São Paulo, 01/03/2010 às 13h10
Novo projeto deixa Folha mais fácil de ler
Mudanças gráficas estudadas há mais de seis meses estreiam em maio e devem tornar jornal mais acessível e agradável
Folha de S. Paulo
A Folha de S. Paulo circulará com visual diferente a partir de maio. Está em fase final de ajustes uma reforma gráfica do jornal que tem entre seus objetivos apresentar um produto mais legível e agradável ao público.

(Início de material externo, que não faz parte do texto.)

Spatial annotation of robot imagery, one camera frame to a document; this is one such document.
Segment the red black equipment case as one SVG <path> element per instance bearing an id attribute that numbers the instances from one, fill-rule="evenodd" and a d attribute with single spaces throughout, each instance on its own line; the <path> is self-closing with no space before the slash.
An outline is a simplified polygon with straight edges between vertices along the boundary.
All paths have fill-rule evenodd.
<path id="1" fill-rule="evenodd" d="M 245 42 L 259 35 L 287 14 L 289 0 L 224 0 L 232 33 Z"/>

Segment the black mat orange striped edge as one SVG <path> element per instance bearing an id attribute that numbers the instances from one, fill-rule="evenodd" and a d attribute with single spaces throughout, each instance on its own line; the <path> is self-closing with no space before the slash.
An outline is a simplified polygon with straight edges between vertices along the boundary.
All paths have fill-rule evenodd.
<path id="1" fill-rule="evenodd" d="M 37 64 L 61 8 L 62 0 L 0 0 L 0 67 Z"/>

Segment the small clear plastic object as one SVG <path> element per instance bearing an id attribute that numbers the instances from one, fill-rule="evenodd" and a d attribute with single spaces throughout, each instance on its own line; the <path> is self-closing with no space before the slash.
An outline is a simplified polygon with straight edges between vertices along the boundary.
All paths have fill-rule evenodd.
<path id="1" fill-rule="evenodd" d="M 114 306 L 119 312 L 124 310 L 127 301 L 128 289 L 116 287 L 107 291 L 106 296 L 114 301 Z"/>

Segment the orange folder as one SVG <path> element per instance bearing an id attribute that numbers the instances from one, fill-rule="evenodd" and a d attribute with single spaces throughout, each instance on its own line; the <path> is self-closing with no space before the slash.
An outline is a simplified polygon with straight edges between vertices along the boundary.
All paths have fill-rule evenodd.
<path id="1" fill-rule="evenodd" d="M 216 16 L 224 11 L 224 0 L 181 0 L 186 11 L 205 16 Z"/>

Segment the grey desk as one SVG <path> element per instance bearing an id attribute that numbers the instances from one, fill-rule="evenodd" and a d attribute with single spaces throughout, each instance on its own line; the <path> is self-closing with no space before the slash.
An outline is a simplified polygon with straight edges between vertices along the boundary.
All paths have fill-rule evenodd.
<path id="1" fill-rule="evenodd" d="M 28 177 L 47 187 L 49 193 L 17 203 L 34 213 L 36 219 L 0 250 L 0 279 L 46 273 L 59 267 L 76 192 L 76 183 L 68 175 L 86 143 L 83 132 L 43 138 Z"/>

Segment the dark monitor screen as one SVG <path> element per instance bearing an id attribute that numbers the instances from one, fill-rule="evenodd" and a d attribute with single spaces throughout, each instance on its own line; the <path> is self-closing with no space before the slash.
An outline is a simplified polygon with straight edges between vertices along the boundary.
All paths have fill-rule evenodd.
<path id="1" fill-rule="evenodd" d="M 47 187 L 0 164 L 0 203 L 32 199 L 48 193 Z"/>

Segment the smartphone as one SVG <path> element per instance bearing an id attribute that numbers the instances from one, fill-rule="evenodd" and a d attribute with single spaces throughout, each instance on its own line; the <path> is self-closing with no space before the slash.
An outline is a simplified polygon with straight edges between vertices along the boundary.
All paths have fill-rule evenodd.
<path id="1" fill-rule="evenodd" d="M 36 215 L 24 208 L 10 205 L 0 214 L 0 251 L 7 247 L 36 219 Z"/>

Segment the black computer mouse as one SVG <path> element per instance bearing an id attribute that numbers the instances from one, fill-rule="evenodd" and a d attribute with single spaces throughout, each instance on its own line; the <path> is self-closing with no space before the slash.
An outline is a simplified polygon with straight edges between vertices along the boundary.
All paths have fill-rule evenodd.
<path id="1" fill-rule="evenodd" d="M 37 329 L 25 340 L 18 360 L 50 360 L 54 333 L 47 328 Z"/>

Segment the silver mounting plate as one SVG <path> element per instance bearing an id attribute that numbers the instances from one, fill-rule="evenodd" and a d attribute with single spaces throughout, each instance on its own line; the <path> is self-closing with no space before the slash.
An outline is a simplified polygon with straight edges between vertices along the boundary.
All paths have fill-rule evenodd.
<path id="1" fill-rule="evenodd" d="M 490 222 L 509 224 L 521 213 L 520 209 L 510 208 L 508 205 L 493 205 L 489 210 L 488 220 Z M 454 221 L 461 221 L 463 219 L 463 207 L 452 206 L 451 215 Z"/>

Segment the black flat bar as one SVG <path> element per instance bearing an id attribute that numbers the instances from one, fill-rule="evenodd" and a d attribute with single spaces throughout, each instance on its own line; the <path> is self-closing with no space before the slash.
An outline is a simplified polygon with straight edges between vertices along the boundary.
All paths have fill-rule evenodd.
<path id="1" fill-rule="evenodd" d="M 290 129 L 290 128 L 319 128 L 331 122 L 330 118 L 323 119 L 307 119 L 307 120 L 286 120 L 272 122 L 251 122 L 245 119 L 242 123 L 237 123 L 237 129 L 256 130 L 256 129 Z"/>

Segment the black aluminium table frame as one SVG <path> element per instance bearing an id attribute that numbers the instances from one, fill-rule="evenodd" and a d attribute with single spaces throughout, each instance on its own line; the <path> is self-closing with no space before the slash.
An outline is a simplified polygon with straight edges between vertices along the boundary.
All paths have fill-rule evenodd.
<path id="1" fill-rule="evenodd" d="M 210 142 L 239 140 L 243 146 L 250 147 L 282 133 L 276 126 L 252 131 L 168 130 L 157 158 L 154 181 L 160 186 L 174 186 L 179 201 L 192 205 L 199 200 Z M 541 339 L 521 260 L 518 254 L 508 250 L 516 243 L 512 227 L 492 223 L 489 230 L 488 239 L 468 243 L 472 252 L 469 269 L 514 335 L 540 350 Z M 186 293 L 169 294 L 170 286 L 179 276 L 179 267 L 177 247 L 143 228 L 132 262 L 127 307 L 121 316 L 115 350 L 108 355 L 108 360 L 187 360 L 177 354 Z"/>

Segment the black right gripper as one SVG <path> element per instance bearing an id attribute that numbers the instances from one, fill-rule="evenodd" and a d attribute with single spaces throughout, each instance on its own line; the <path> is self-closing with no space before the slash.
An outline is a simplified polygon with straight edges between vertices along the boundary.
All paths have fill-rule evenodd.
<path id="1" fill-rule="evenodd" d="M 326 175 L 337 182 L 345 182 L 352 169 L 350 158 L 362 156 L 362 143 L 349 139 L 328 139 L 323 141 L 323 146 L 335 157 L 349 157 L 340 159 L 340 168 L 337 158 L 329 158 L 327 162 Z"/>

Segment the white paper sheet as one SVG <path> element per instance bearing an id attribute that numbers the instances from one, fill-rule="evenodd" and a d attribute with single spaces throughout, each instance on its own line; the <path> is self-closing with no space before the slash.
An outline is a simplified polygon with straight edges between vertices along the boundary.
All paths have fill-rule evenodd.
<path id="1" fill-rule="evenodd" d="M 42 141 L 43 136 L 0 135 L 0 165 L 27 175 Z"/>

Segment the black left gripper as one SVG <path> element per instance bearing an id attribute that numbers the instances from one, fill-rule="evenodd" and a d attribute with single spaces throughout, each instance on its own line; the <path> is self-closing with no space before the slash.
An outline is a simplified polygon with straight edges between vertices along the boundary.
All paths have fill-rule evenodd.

As mudanças, que serão também acompanhadas por mudanças no âmbito do conteúdo, estão sendo pensadas como um instrumento para caminhar rumo a um jornal que seja mais sintético na sua forma e mais analítico no seu conteúdo - mais ágil, mais necessário, mais leve e mais sofisticado.
Segundo Otavio Frias Filho, diretor de redação da Folha, "ser mais legível, interessante e útil se tornou um imperativo" num ambiente marcado pela oferta cada vez maior e caótica de informações.
A equipe envolvida na reforma gráfica começou a trabalhar há seis meses, em setembro de 2009, sob a direção da designer Eliane Stephan. Ela conta com a colaboração do designer da Folha Jair de Oliveira e do coordenador editorial da reforma, jornalista Naief Haddad, além de outros 16 profissionais de arte subordinados ao editor de área, Fábio Marra.
Stephan foi responsável pela reforma realizada em 1996, quando a impressão do jornal passou a ser feita totalmente em cores. Ela destaca que o conforto na leitura e a legibilidade do jornal estão intimamente associados ao cuidado com a tipografia. "No Brasil, a Folha foi a grande precursora da onda de desenho de fontes para jornal e a primeira a usar typedesigners e novas tecnologias no início dos anos 1990", diz.
Na reforma atual, o designer holandês Lucas de Groot está redesenhando a fonte de títulos criada por ele especialmente para a Folha em 1996. A fonte de texto e uma terceira família tipográfica foram desenhadas pelos designers Erik Spiekermann, de Berlim, e Christian Schwartz, de Nova York.